I return from the photograph and am back in Colorado at 8,000 feet where the temperature is warm but the atmosphere dry. I have a terrible nose-running, raw-throated, head-pounding summer cold. In between nose blowing and Tylenol, I wonder if these might be the early symptoms of leishmaniasis or some other plague I have brought home as a South American souvenir. Last night I had a fever of 103, but this morning I feel better. My nose is running like a tap, but I am thinking clearly. Red bites that no longer itch still dot my body. The metaphorical itching to go exploring has also been thoroughly scratched for the time being, but like its insect induced counterpart, I expect this itch will return and I will be off again.  
In the picture of my father, the African veldt of 75 years ago stretches out to the horizon behind the posed crew.
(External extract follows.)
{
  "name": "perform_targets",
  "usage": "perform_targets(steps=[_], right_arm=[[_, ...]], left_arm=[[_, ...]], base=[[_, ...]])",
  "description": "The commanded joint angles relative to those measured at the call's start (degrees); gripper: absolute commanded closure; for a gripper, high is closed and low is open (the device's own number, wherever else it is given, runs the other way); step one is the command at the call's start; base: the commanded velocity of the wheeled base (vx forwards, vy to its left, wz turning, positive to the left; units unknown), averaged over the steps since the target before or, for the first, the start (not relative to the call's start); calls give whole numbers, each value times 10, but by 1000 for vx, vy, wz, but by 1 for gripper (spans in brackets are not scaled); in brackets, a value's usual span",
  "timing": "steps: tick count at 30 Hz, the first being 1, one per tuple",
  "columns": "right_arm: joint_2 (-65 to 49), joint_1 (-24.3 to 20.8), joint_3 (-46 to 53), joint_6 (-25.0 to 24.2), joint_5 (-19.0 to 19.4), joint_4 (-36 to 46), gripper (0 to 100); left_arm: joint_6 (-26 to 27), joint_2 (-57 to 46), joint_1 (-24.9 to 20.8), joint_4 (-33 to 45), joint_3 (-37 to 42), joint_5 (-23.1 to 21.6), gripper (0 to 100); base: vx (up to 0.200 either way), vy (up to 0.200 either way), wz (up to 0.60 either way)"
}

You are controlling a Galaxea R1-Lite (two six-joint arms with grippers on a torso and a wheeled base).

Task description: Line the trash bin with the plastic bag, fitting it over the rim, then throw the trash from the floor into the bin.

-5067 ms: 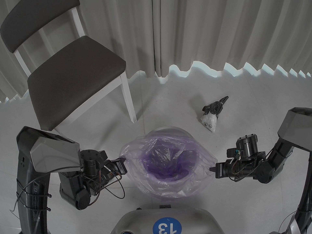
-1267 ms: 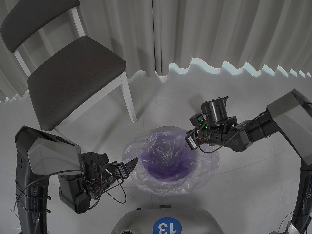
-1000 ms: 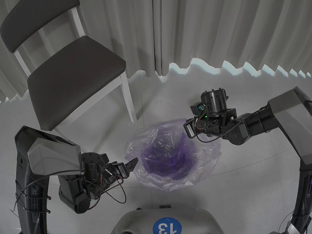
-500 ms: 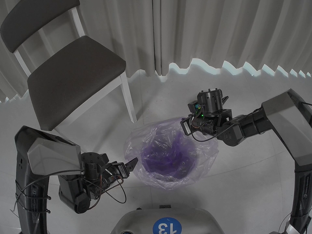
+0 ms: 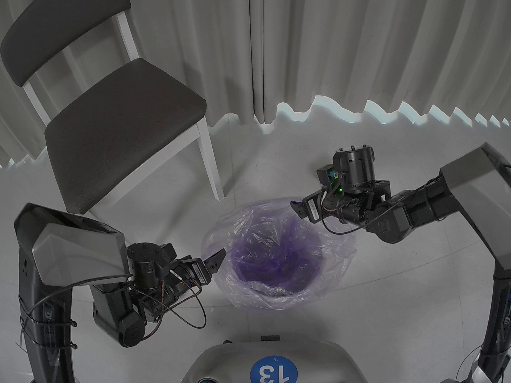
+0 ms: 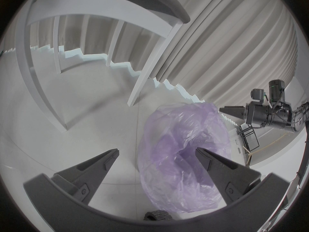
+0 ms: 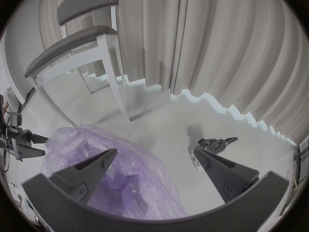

The subjects are in focus, but the background is blurred slightly by a heat haze. I can see thorn trees and a bird I can’t identify sits in one of them. It is a view of the living world that was Africa of the 1930s and the inspiration for my obsession. My father has taken a moment from his rocks to stare into the camera, unaware of the passion he will kindle in his as yet unborn son.


5 comments:

Anne Coleman said...

I enjoy all of these entries - they're nicely specific and quite fascinating,

Anonymous said...

By Jove. 'The New Yorker' used to represent a higher culture but now we must add Chuck Coleman to the same brainy bracket. With pleasure from Kenya, pal. Cheers.

Stuart Bateman said...

Anonymous? Must have missed a trick .'Twas I who found your words and thoughts interesting from North Harley to Vultures to old-fangled Canadian Independent schools. Natch.

Anonymous said...

I can't believe two actual people have actually read this blog item! albeit anonymously in one case. Is the other one really my old pal Stufart? I don't see any email ID so I can't write you as yet. Get in touch, we won't last much longer.

Anonymous said...

Why anonymous? Who is this person I would like to thank for his or her kind words?